## HOW TO COMPLETE THIS TASK
Please set down exactly the lines of the listing below from the line containing "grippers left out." through the line containing "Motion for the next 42", both lines included, leaving out all other lines.

## INPUT RECORDS

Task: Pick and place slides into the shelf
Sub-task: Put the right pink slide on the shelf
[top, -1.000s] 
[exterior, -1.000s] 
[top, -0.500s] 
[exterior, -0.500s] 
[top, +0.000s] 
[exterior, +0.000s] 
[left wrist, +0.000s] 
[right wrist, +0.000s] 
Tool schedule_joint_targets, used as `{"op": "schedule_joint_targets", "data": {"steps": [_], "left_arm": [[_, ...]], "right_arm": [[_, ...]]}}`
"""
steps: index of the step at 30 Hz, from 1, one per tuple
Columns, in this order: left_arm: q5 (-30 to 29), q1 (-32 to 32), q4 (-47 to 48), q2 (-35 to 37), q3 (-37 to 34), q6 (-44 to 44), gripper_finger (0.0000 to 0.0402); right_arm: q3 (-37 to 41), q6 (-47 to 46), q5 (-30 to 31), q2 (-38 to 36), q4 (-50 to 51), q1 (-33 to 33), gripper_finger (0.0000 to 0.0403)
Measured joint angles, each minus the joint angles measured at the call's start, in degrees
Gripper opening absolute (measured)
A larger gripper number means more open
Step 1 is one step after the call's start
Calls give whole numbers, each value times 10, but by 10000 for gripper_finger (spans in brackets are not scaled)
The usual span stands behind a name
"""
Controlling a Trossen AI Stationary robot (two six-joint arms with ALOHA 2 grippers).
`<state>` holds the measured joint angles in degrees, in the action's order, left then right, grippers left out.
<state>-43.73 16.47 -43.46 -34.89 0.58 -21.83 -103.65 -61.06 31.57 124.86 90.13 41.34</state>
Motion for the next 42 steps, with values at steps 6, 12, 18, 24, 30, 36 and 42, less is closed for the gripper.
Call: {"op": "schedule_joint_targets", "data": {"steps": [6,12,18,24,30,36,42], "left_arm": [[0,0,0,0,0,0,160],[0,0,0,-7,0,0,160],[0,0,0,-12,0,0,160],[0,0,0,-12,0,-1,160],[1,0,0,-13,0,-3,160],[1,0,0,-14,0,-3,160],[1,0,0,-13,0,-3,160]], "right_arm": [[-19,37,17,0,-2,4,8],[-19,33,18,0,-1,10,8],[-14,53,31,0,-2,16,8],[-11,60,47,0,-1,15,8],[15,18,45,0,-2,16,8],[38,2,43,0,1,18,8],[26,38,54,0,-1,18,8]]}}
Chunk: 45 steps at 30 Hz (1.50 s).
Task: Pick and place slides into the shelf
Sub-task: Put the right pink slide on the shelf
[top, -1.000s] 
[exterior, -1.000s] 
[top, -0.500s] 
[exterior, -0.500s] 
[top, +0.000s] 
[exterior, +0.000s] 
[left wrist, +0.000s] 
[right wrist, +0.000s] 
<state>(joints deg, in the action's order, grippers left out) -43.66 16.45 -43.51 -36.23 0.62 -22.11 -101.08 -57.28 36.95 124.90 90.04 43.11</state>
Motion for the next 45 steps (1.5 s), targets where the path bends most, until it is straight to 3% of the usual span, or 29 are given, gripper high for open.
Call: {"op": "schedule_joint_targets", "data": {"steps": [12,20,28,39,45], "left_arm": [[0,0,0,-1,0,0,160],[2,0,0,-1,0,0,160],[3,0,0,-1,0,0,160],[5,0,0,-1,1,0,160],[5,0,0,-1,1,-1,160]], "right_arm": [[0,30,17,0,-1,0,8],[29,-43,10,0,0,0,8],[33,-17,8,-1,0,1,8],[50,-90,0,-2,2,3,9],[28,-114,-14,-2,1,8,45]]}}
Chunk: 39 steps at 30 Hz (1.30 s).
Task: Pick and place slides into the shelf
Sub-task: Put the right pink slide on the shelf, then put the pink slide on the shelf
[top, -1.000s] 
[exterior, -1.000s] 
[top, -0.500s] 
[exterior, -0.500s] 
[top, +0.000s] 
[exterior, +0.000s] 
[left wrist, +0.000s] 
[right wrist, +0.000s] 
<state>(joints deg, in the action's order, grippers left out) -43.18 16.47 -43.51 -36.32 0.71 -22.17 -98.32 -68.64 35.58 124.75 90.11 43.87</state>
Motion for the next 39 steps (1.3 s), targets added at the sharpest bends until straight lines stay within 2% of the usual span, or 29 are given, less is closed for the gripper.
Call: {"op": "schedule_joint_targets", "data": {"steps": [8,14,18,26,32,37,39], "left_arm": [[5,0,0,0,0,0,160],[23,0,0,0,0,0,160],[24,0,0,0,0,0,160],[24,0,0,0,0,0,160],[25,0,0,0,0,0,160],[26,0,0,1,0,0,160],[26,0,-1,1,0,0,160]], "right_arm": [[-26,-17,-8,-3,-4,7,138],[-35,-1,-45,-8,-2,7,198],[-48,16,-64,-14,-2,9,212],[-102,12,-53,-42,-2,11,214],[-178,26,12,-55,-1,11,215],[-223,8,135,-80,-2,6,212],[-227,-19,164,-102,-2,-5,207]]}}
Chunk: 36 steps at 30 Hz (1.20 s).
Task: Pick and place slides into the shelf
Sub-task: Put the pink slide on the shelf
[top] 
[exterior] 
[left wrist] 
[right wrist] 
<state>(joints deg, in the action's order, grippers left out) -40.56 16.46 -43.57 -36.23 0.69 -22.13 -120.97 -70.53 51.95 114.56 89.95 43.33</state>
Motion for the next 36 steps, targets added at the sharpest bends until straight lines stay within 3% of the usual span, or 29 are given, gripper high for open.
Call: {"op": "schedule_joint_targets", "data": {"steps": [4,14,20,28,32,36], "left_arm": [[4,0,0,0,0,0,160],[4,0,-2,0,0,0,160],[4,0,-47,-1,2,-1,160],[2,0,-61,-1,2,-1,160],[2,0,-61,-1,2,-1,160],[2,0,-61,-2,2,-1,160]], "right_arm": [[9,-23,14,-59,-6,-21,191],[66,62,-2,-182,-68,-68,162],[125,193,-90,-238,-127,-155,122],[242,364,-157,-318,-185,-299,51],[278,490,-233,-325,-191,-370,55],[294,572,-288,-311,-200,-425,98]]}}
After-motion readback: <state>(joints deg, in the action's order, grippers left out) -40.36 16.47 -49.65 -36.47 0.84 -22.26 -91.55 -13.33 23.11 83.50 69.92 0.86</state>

## ANSWER TO THE EXERCISE
`<state>` holds the measured joint angles in degrees, in the action's order, left then right, grippers left out.
<state>-43.73 16.47 -43.46 -34.89 0.58 -21.83 -103.65 -61.06 31.57 124.86 90.13 41.34</state>
Motion for the next 42 steps, with values at steps 6, 12, 18, 24, 30, 36 and 42, less is closed for the gripper.

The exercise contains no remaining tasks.